O FRUTO
O jardim é um fruto matinal saboreado à hora
crepuscular. Só pode ser colhido pela manhã. Às primeiras horas, quando o sol
se habitua a um novo céu, devagar. Como não há tempo, todos os dias servem,
pela manhã, para a recolha do jardim dentro de nós. Nele é e vive o rito que é
sempre novo. Recolhem-se as flores, os tons, os perfumes, as palavras quentes,
como se todos os elementos dessa manhã fossem orvalho celeste. Nessa altura da
recolha, o jardim está sempre suspenso. Nada se sabe. Só se vê. E diz-se o que
se vê. Se se passar muito tempo sem palavras para o que se vê, o jardim
reclama, não propriamente por palavras, mas pelas suas raízes ligadas ao
coração de quem as profere. As palavras são árvores frondosas a nascer todos os
dias acompanhadas pelas flores e seus perfumes. Pelas cores e pelos seus sóis,
pelos tons e pela sua luz, pelo sons e pelos seus pássaros. E como tu também és
o jardim, também reclamas por palavras, de fogo ou de poesia, tanto faz. E
zangas-te ligeiramente, de forma quase teatral sem chegar a ser porque sabes
que todas essas recolhas desses dias sem tempo irão ser a obra, que, ao
crepúsculo, aprofundas como quem enterra um tesouro que irá ser encontrado
por alguém, à hora do crepúsculo, num outro dia sem tempo. A essa hora, as
palavras tornam-se mais prolongadas e, como os cometas, iniciam a sua viagem
por dentro de nós, palavras com raízes perscrutando o coração em busca de
alimento até não haver diferença, fronteira ou distância alguma entre o
coração, as palavras e o jardim.
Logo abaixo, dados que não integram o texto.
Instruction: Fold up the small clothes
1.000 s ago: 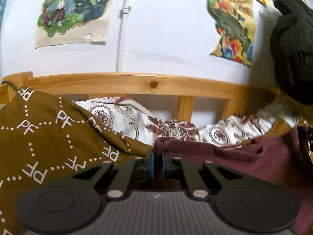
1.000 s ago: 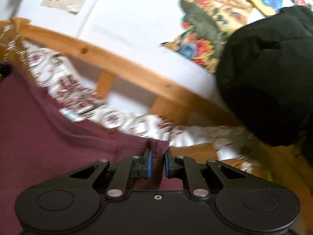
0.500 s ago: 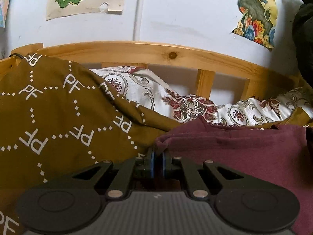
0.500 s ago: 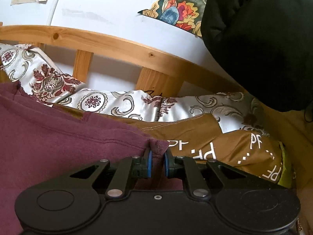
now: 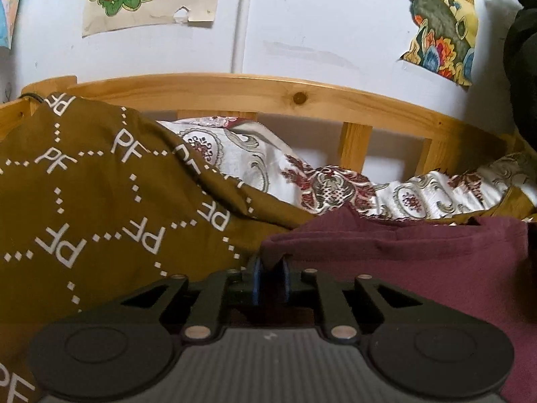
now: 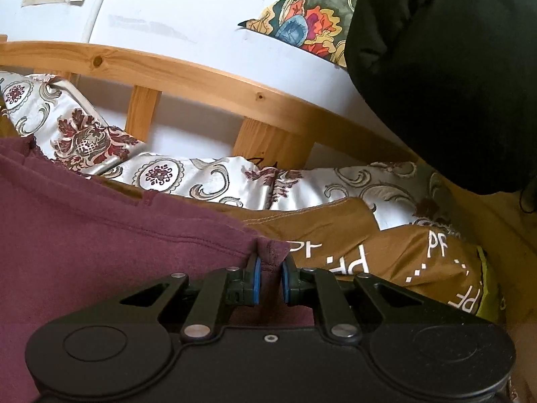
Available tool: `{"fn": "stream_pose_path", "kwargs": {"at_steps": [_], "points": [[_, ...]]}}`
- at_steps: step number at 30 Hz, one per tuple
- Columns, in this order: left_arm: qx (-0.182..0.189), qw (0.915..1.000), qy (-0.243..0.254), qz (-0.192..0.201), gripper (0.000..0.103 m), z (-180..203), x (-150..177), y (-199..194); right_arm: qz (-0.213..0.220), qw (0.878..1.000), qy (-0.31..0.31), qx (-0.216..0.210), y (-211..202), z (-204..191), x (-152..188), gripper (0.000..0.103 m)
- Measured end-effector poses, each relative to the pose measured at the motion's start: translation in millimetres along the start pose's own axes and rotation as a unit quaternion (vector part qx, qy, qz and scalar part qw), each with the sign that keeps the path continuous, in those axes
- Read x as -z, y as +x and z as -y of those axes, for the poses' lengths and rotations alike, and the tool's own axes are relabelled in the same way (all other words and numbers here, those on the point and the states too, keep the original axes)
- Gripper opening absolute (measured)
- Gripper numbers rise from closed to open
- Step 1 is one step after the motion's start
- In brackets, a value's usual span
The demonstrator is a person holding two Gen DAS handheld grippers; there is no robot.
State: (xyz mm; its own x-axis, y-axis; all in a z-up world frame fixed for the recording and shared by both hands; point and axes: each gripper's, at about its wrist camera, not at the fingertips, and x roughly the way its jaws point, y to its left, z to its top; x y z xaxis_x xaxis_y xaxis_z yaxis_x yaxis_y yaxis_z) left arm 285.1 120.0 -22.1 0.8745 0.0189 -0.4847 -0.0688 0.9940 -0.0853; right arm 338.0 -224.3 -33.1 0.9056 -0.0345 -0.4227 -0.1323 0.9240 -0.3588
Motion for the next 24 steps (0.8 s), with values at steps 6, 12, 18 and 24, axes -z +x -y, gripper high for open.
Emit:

Foi por isso que me perguntaste o que fazia à
hora do crepúsculo. Disse-te que ia ver as paisagens longínquas, para além do
jardim, os vales que se estendiam até onde ascendiam as montanhas, o mar que se
estendia até onde ascendia o céu. Impaciente perguntaste: “E mais?”,
respondi-te que saboreava os frutos recolhidos no jardim pela manhã. E
sorriste. A ampulheta desse jardim era a de um tempo sem tempo, invulgar: três
globos faziam resvalar, alternadamente, a ordem da natureza: sementes, flores e
frutos. Quando os deuses a viravam, surgia a ordem invulgar: as sementes
geravam os frutos e eram as flores a gerar as sementes. Uma ordem improvável
que harmonizava todas as coisas e que as pessoas com vestes coloridas e chapéus
com flores que visitavam o jardim não conseguiam ver: a transformação dos
frutos em flores e a forma como as flores lançavam as sementes iniciando o
ciclo até que algum deus, imprevisível e caprichoso, voltasse a virar a
ampulheta. “E mais?” voltaste a perguntar. Respondi-te que pensava em tudo o
que havia no jardim e que os frutos eram mais saborosos a essa hora e
lembrei-te as palavras de Dalila Pereira da Costa: “Quantas estrelas douradas
sobre o teu ombro bordadas”. Sorriste. No jardim solar só há ouro. Não é o sol
que se retira para ser noite, é a noite que se recolhe no sol e as palavras são
frescas, recolhidas pela manhã, ainda
vindas de um sonho guardado num lugar secreto do jardim onde os deuses lançam
mundos às palavras e palavras aos mundos. Depois, como as vestes que trazíamos
vindos do mar, crepusculares e recolhidas em nós, é ao crepúsculo que
transformamos as palavras num ramo de flores com as cores, os tons e os sons
recolhidos pela manhã, os seus caules alongados como cometas, a sua
profundidade vinda do coração e as palavras já dele. E, como uma noiva, lançamo-lo
ao ar, espalhando sementes de ouro pelo caminho.